Problem details: Each record must come back unchanged in your answer, stripped of its images.

+++ Data to process

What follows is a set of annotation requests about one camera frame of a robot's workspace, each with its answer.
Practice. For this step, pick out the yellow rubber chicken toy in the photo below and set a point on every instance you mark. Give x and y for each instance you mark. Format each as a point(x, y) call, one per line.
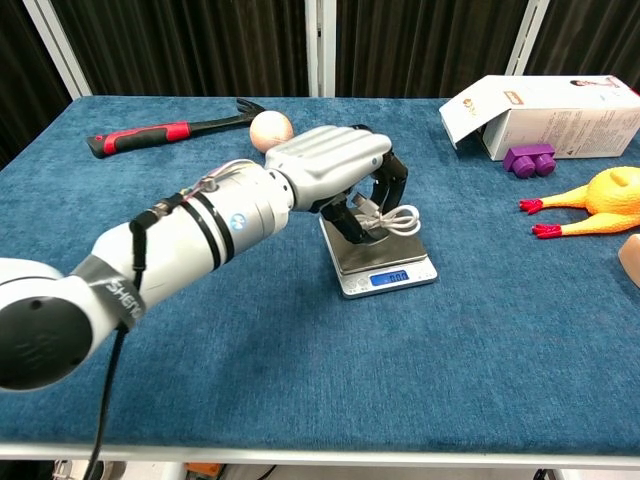
point(610, 200)

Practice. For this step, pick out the black curtain panel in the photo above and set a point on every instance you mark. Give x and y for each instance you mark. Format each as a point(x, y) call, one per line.
point(595, 40)
point(425, 47)
point(25, 75)
point(190, 47)

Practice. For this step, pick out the silver digital kitchen scale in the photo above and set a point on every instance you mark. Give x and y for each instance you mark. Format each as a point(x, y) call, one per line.
point(385, 260)

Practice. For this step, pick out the purple toy building block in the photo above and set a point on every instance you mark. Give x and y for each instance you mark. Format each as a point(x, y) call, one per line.
point(530, 160)

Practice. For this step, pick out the red black claw hammer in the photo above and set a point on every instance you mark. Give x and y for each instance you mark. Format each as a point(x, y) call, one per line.
point(140, 139)

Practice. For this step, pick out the brown bottle with red label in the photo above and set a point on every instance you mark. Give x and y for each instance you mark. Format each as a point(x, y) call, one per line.
point(631, 262)

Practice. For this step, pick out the beige wooden ball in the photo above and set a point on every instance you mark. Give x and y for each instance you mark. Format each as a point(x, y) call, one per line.
point(270, 127)

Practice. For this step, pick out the blue table mat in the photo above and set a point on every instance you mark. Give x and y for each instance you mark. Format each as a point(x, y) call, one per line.
point(350, 360)

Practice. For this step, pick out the white cardboard product box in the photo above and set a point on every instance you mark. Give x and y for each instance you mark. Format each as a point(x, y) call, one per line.
point(560, 115)

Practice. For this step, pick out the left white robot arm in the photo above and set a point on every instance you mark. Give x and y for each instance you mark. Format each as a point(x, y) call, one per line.
point(200, 225)

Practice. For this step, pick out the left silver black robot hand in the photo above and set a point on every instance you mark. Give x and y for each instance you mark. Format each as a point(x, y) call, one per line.
point(330, 155)

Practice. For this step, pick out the white frame post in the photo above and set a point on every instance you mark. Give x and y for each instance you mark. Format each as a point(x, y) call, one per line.
point(527, 37)
point(321, 47)
point(60, 47)

++++++

Answer below:
What follows is a set of annotation requests about one camera frame of a robot's workspace, each with its answer.
Practice. For this step, pick out the yellow rubber chicken toy in the photo below and set a point on every instance you mark. Give x and y for each instance you mark. Format each as a point(x, y) call, one per line.
point(610, 200)

Practice. For this step, pick out the black curtain panel in the photo above and set a point on every instance you mark. Give x and y for each instance you mark. Format each as a point(x, y) call, one per line.
point(595, 40)
point(425, 47)
point(25, 75)
point(190, 47)

Practice. For this step, pick out the silver digital kitchen scale in the photo above and set a point on every instance you mark. Give x and y for each instance you mark. Format each as a point(x, y) call, one per line.
point(385, 260)

Practice. For this step, pick out the purple toy building block in the photo above and set a point on every instance you mark. Give x and y for each instance you mark. Format each as a point(x, y) call, one per line.
point(530, 160)

Practice. For this step, pick out the red black claw hammer in the photo above and set a point on every instance you mark. Give x and y for each instance you mark. Format each as a point(x, y) call, one per line.
point(140, 139)

Practice. For this step, pick out the brown bottle with red label in the photo above and set a point on every instance you mark. Give x and y for each instance you mark. Format each as a point(x, y) call, one per line.
point(631, 262)

Practice. For this step, pick out the beige wooden ball in the photo above and set a point on every instance you mark. Give x and y for each instance you mark. Format each as a point(x, y) call, one per line.
point(270, 127)

Practice. For this step, pick out the blue table mat in the photo above and set a point on every instance you mark. Give x and y for each instance you mark. Format each as a point(x, y) call, one per line.
point(350, 360)

Practice. For this step, pick out the white cardboard product box in the photo above and set a point on every instance you mark. Give x and y for each instance you mark. Format each as a point(x, y) call, one per line.
point(560, 115)

Practice. For this step, pick out the left white robot arm in the photo above and set a point on every instance you mark. Give x and y for each instance you mark. Format each as a point(x, y) call, one per line.
point(200, 225)

Practice. For this step, pick out the left silver black robot hand in the photo above and set a point on every instance you mark. Give x and y for each instance you mark. Format each as a point(x, y) call, one per line.
point(330, 155)

Practice. For this step, pick out the white frame post in the photo above and set a point on every instance you mark. Give x and y for each instance you mark. Format each as a point(x, y) call, one per line.
point(527, 37)
point(321, 47)
point(60, 47)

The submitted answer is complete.